Sara, I 100% feel everything you are saying, and I don’t even have children! I can’t imagine getting through this with kids. I can tell you that my house is just as dirty (replace children with 4 cats spreading kitty litter everywhere they trek) – I never knew how much dirt my husband and I generated until I had to live in it 24/7! #1, #5, and #9 are so relatable! Yesterday I made (tried to) a dessert I have made at least 50 times. The first attempt I forgot I was boiling a pot of sugar syrup on the stove and came back 20 minutes later to find a very sweet glue. I started all over, only to forget it again, although not as bad, so I thought I could salvage it. Went to make the cream filling and forgot it on the stove!
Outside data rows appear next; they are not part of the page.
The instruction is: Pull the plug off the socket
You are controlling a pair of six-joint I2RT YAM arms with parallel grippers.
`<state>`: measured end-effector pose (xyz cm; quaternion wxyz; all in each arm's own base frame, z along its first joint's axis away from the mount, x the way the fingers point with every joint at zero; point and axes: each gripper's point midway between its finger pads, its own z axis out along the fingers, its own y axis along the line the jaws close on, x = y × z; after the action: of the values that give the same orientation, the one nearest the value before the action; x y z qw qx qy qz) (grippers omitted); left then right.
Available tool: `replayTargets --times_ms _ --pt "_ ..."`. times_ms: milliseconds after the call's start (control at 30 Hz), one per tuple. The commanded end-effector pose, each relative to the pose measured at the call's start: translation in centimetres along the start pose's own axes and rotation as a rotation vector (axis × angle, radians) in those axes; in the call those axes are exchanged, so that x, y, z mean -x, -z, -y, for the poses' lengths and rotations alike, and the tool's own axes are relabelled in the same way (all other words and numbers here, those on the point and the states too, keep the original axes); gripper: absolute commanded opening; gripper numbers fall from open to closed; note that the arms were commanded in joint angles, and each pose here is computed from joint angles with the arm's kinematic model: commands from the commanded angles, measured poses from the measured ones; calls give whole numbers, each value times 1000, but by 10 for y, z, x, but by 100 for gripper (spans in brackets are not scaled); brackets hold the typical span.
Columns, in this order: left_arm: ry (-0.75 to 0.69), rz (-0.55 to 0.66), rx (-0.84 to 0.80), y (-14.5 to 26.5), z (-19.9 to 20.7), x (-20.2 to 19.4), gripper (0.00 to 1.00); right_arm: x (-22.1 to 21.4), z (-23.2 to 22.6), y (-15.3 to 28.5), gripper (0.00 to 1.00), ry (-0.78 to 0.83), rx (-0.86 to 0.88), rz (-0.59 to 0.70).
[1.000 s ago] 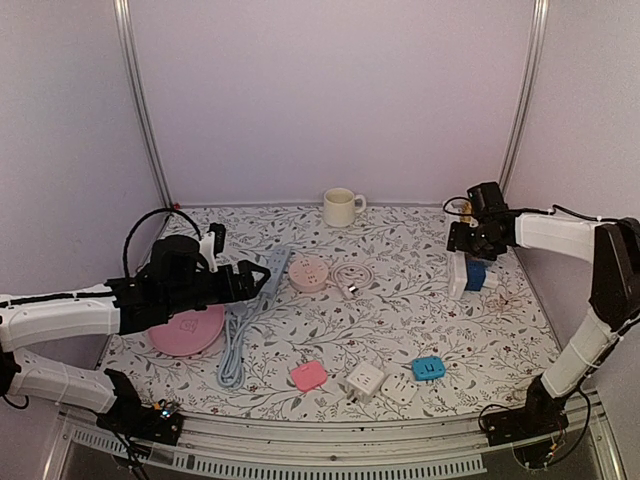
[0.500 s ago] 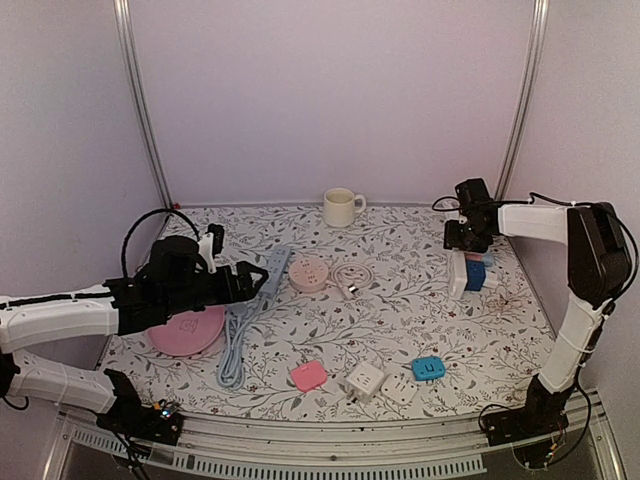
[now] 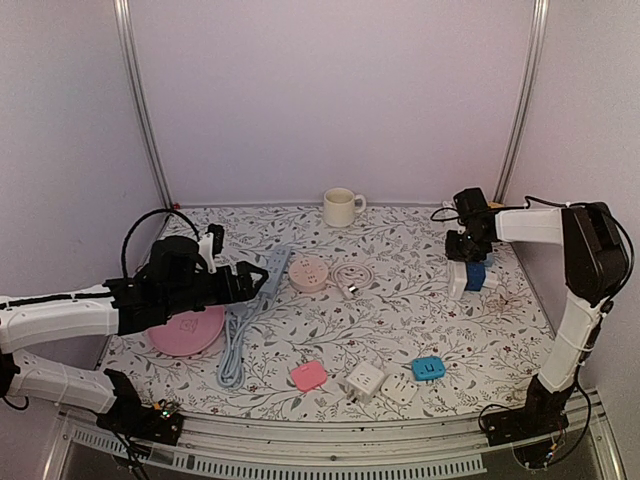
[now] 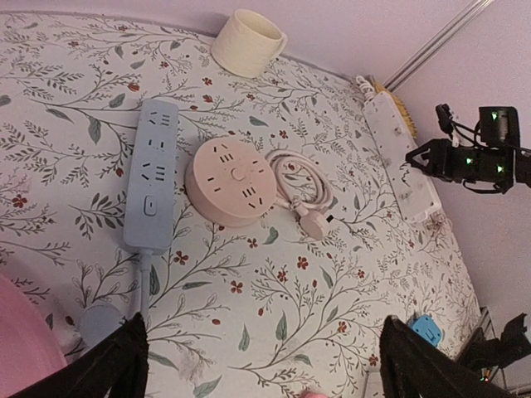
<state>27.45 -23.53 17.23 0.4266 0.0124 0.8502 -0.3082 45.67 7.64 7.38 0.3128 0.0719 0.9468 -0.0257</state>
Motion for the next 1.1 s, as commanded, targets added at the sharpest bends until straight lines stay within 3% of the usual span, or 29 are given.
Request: replayTargets --times_ms 0,233,700,800,1067 --pt "-8 -4 -2 0 0 -5 97 -17 -9 5 35 4 40 -30" --pt "-1 -17 -6 -4 0 -9 97 -37 -56 27 26 49 122 -32" --pt "10 -46 -17 -13 1 -19 97 -85 -234 95 26 125 424 -39" --pt "10 -52 -14 -14 0 -22 97 -93 -274 110 28 139 482 -34" --pt "7 -61 -14 -17 0 -25 97 -99 -344 136 46 177 601 -15"
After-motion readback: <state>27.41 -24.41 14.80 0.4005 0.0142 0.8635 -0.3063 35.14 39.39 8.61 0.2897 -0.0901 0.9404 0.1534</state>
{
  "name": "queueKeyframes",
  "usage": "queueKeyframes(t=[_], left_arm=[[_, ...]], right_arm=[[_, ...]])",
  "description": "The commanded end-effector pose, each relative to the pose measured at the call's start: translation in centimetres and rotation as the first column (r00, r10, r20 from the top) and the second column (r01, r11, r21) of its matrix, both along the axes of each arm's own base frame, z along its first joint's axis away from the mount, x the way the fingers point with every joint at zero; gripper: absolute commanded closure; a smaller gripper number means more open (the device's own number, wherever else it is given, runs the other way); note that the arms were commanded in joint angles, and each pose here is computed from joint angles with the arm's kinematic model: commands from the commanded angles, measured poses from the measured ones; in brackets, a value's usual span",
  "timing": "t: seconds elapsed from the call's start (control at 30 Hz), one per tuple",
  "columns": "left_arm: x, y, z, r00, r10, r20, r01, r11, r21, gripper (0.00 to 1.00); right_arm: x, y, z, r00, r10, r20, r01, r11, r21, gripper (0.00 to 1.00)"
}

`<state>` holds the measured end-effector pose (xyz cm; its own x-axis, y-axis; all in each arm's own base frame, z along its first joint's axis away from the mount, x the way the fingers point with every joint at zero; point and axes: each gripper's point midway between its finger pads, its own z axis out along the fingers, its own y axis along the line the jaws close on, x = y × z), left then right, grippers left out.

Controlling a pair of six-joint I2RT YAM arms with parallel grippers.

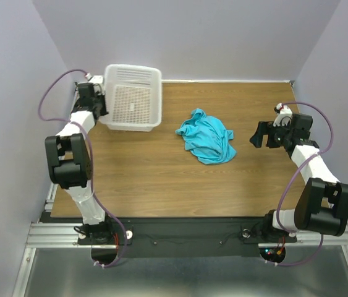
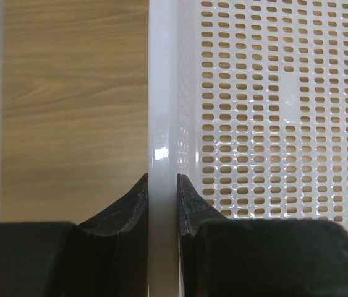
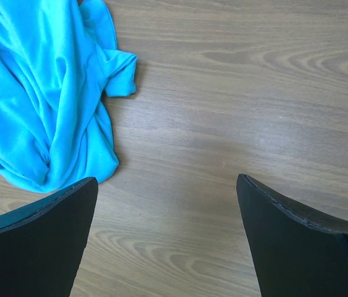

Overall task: Fold and stack the t-shirts
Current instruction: Flatten the tshirt out

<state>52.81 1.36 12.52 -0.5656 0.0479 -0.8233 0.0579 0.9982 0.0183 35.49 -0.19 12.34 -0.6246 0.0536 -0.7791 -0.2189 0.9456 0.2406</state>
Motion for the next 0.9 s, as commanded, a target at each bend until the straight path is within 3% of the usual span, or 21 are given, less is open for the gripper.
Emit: queueKeyframes(t=[0.0, 0.27, 0.5, 0.63, 0.67, 0.73, 0.87], left_arm=[[-1.6, 8.2, 3.3, 0.973, 0.184, 0.142, -0.203, 0.97, 0.135, 1.0], [-3.5, 14.7, 0.9, 0.947, 0.302, 0.111, -0.314, 0.942, 0.117, 1.0], [-2.6, 16.5, 1.2, 0.939, 0.324, 0.115, -0.339, 0.929, 0.149, 1.0], [-2.2, 17.0, 2.1, 0.927, 0.355, 0.121, -0.37, 0.917, 0.145, 0.82], [-2.1, 17.1, 2.6, 0.923, 0.36, 0.131, -0.377, 0.915, 0.143, 0.66], [-2.1, 17.1, 3.4, 0.917, 0.37, 0.146, -0.389, 0.911, 0.135, 0.54], [-2.4, 17.4, 5.5, 0.899, 0.395, 0.187, -0.42, 0.899, 0.124, 0.46]], right_arm=[[0.9, 0.0, 2.4, 0.997, 0.009, 0.079, -0.01, 1.0, 0.008, 0.0], [0.6, 0.2, 2.7, 0.996, 0.018, 0.086, -0.019, 1.0, 0.017, 0.0], [0.6, 0.7, 2.8, 0.996, 0.036, 0.087, -0.039, 0.999, 0.037, 0.0], [0.5, 0.8, 2.9, 0.995, 0.039, 0.09, -0.042, 0.998, 0.037, 0.0], [0.5, 0.8, 2.9, 0.995, 0.038, 0.089, -0.042, 0.998, 0.038, 0.0], [0.5, 0.8, 2.9, 0.995, 0.039, 0.091, -0.043, 0.998, 0.039, 0.0], [0.5, 0.9, 2.9, 0.995, 0.045, 0.091, -0.049, 0.998, 0.044, 0.0]])
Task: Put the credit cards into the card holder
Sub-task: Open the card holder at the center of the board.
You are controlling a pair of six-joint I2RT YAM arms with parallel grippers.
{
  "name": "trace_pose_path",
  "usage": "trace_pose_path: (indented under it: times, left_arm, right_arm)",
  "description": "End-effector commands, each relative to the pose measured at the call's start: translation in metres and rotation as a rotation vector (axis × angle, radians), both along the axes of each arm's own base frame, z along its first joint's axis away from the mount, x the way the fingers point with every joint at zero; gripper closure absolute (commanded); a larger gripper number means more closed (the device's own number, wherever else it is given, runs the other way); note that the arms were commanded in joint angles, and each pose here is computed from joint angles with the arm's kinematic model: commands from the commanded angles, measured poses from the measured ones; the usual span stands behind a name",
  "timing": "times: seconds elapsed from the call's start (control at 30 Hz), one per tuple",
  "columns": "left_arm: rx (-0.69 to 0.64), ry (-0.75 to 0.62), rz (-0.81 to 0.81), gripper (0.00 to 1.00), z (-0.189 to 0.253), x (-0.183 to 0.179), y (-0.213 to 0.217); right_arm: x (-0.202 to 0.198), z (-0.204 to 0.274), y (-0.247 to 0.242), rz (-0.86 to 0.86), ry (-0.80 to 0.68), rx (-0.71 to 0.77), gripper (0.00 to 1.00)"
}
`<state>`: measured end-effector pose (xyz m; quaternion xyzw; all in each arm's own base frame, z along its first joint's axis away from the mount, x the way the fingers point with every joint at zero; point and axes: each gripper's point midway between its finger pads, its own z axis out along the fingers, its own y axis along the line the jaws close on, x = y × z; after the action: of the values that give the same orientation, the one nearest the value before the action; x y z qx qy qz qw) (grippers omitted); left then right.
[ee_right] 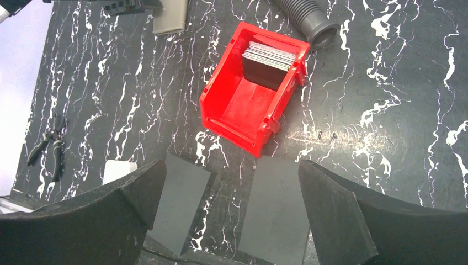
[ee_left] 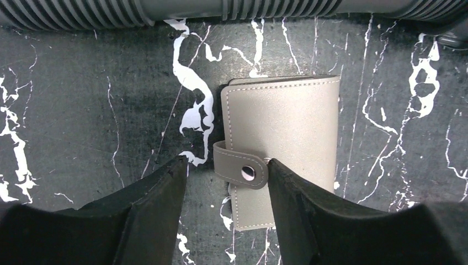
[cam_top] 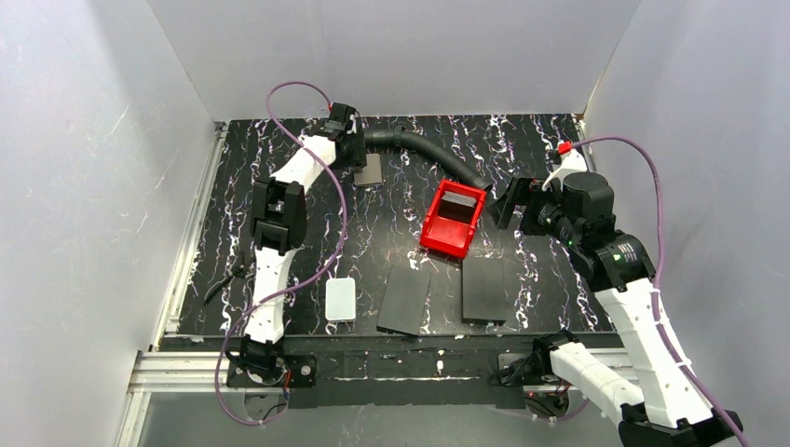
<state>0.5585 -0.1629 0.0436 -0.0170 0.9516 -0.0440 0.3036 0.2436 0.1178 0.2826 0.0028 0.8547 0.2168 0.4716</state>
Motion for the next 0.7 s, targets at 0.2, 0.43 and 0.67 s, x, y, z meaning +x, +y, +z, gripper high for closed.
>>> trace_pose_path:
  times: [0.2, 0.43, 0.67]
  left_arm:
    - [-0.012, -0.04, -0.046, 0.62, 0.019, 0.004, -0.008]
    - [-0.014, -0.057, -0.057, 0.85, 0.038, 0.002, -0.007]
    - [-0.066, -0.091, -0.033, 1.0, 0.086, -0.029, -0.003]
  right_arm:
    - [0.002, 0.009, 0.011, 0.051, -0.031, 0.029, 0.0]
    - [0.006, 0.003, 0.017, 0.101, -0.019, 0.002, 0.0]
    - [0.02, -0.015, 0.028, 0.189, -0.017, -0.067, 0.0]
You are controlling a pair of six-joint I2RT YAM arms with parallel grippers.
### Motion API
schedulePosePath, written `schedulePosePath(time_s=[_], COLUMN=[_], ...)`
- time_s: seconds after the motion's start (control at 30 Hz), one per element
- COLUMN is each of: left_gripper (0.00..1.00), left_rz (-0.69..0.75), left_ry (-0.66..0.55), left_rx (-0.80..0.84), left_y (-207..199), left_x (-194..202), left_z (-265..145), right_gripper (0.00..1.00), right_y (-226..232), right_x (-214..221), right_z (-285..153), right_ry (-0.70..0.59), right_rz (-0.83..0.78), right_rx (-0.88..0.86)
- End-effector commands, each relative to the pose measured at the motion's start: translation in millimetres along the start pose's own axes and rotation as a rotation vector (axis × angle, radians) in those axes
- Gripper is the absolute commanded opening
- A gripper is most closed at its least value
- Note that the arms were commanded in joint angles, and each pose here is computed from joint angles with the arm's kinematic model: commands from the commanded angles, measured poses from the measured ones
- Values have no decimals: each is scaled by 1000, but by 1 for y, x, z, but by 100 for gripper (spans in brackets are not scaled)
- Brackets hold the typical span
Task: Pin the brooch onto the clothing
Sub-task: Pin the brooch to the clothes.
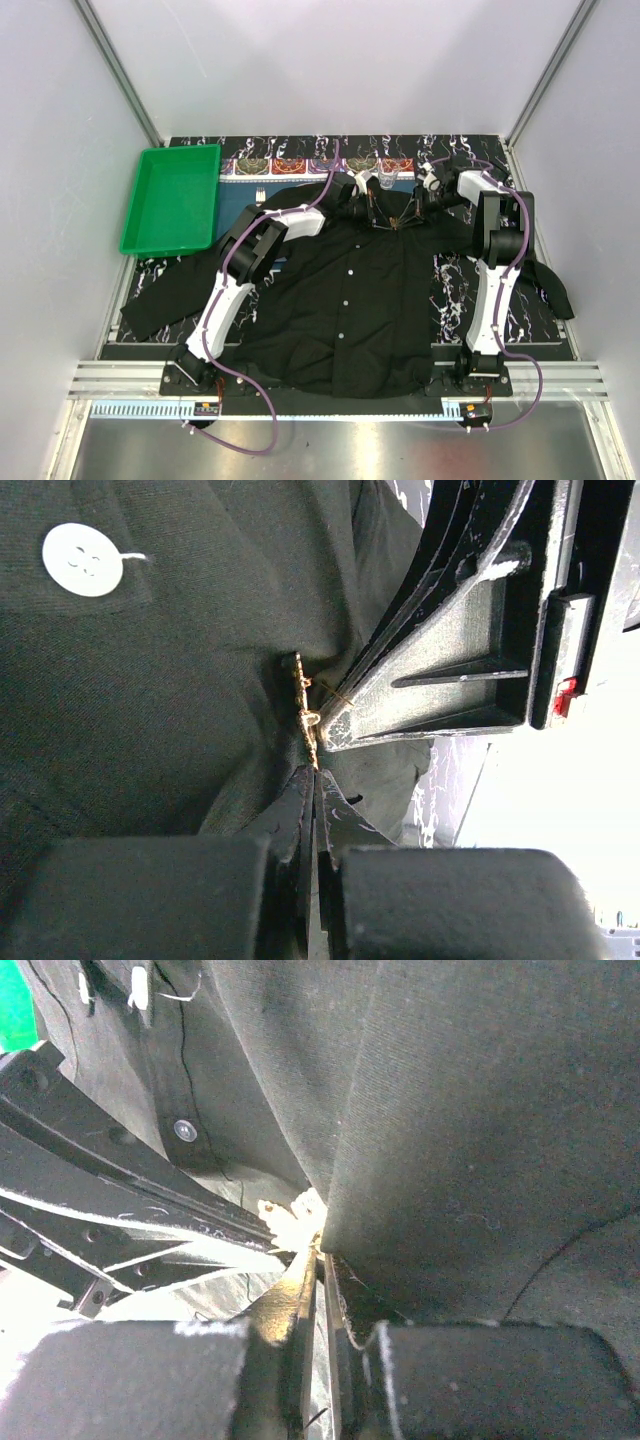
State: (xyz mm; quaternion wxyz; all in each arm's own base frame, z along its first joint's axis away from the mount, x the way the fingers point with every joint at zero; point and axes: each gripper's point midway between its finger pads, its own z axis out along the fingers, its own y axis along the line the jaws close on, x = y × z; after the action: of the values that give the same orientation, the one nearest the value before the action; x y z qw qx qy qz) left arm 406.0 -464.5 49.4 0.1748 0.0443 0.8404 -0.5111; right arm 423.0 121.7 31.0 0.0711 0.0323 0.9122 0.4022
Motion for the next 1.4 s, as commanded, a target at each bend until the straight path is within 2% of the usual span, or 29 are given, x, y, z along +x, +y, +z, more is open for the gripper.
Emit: schedulePosePath(time_s=[0.0,0.3,0.47,0.63,1.37], left_gripper=[0,0,0,0,0], left_rz=[-2,-1,-2,1,-1], left_ry=[4,-2,0,-2,-5], left_rx=[12,9,14,15,21], left_y=[4,4,3,2,1], left_x=[1,-1,-1,-1,-2], left_z=[2,3,3,2,2], right_gripper=[13,16,22,23,21], right_y=[11,12,16,17,10], right_x=[-5,-17,-19,-19,-17], right_z=[-24,-36,-34,-27,0], right_ry=[-47,-89,-85,-79,-57], right_rz=[-45,-46,-37,5,36], right_rx=[-3,2,-28,-39,-22])
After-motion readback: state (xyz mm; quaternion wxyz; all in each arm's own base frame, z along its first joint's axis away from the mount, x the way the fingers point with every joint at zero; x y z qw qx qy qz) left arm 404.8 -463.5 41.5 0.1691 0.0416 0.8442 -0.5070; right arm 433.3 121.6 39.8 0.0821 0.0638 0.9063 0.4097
Managed to save that with only minor browning, made up the desserts, went to put the sugar syrup on them only to find out that it had all crystallized. Everything ruined and thrown in the trash, just because I can’t concentrate on a single task for more than 10 minutes. Sigh. Suffice it to say that you are all of us right now and because I know you personally I will give you one tiny piece of advice. Let it go (as the mother of a young daughter, I know you’ve heard this a million times!). And I mean, really let it go. Let the need for perfection (or something approaching it) go. It’s okay to push the kids away every now and then and tell them “Mommy just needs to breathe for a minute”. Try and imagine the toys on the floor are some sort of abstract painting that will be worth millions once it gets discovered. Take your dinner outdoors one night and eat by yourself while your husband and kids play a game to see who can chew the loudest. And don’t think about the week or month or year ahead. It’s too scary and unknown… just get through one day, one hour, one minute at a time, and I promise you that you will come out on the other side. Love and respect you so much! – Amy
Dr. Malkus, I am just now seeing this sweet comment for some reason! It is balm to my weary soul to know I’m not the only one experiencing these things. 😔 Your story about the dessert is oh so familiar. And please feel free to offer the tiniest or biggest pieces of advice you can, whenever you can. I’ll take them all! You know the love and respect is mutual. 😘
I have never felt so much like someone took the thought, anxieties, and words out of my head and put them in print. Thank you; I needed that
Wow and I needed to hear that today, Angela! No higher compliment to a writer. Thank you! And solidarity, sister.